■ AIM OF THE TASK ■
Give back the whole listing word for word and skip each picture.

■ INFORMATION PROVIDED ■
────

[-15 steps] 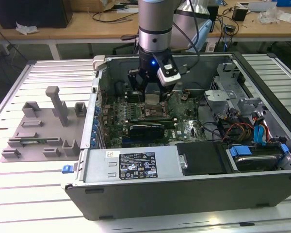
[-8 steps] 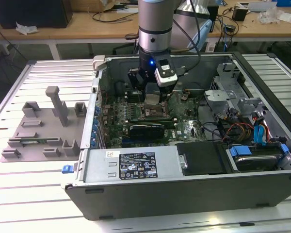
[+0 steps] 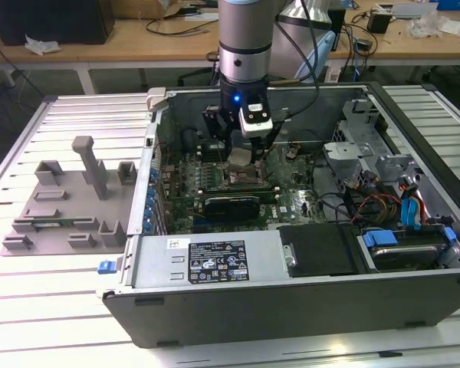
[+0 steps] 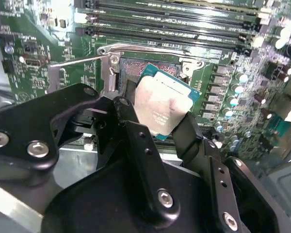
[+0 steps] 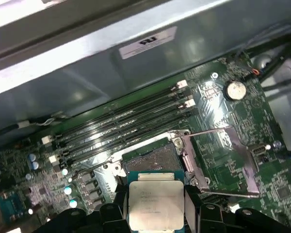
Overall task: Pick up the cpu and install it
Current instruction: 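Place the cpu into insertion slot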
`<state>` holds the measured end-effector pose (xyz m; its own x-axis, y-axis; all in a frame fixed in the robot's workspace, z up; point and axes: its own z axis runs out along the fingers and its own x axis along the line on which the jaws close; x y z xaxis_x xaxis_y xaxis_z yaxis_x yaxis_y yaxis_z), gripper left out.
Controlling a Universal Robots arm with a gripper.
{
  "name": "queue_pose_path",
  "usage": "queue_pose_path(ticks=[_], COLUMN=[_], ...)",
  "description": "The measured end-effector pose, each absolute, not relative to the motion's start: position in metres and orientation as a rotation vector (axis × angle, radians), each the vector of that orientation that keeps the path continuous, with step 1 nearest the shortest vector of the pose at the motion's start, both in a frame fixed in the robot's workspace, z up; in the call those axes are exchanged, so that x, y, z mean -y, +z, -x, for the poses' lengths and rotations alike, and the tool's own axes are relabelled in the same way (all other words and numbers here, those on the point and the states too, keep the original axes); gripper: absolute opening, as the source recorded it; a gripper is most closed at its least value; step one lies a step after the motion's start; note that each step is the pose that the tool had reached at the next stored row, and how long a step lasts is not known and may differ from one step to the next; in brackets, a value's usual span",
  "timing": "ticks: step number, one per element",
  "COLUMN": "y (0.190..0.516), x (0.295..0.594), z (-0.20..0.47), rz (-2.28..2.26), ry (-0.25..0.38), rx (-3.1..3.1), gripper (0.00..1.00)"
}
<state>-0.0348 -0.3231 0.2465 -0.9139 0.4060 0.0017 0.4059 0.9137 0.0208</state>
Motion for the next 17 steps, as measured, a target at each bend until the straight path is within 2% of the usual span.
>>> queue_pose_path(ticks=[17], y=[0.2464], x=[0.3230], z=[0.0348], rz=[-1.125], ry=[0.032], rx=[-2.927], gripper=[0.55])
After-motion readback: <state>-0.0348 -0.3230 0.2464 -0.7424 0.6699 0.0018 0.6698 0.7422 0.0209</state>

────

■ ANSWER TO THIS PROBLEM ■
[-15 steps] 
[-8 steps] 
[+0 steps] 
[+0 steps] 
[+0 steps] 
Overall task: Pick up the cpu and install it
Current instruction: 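Place the cpu into insertion slot
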`<state>` holds the measured end-effector pose (xyz m; its own x-axis, y-axis; all in a frame fixed in the robot's workspace, z up; point and axes: its own z axis runs out along the fingers and its own x axis along the line on which the jaws close; x y z xaxis_x xaxis_y xaxis_z yaxis_x yaxis_y yaxis_z), gripper left out.
Controlling a Universal Robots arm with a gripper.
{
  "name": "queue_pose_path",
  "usage": "queue_pose_path(ticks=[_], COLUMN=[_], ...)",
  "description": "The measured end-effector pose, each absolute, not relative to the motion's start: position in metres and orientation as a rotation vector (axis × angle, radians), each the vector of that orientation that keeps the path continuous, with step 1 nearest the shortest vector of the pose at the motion's start, both in a frame fixed in the robot's workspace, z up; in the call those axes are exchanged, so that x, y, z mean -y, +z, -x, for the poses' lengths and rotations alike, and the tool's own axes are relabelled in the same way (all other words and numbers here, those on the point and the states too, keep the original axes); gripper: absolute opening, as the source recorded it; a gripper is most closed at its least value; step one lies a step after the motion's start; note that each step is the pose that the tool had reached at the next stored row, and how long a step lasts is not known and may differ from one step to the next; in brackets, a value's usual span",
  "timing": "ticks: step number, one per element",
  "COLUMN": "y (0.190..0.516), x (0.295..0.594), z (-0.20..0.47), rz (-2.28..2.26), ry (-0.25..0.38), rx (-3.1..3.1), gripper (0.00..1.00)"
}
<state>-0.0348 -0.3231 0.2465 -0.9139 0.4060 0.0017 0.4059 0.9137 0.0208</state>
Motion for the next 17 steps, as measured, a target at each bend until the straight path is within 2% of the usual span.
>>> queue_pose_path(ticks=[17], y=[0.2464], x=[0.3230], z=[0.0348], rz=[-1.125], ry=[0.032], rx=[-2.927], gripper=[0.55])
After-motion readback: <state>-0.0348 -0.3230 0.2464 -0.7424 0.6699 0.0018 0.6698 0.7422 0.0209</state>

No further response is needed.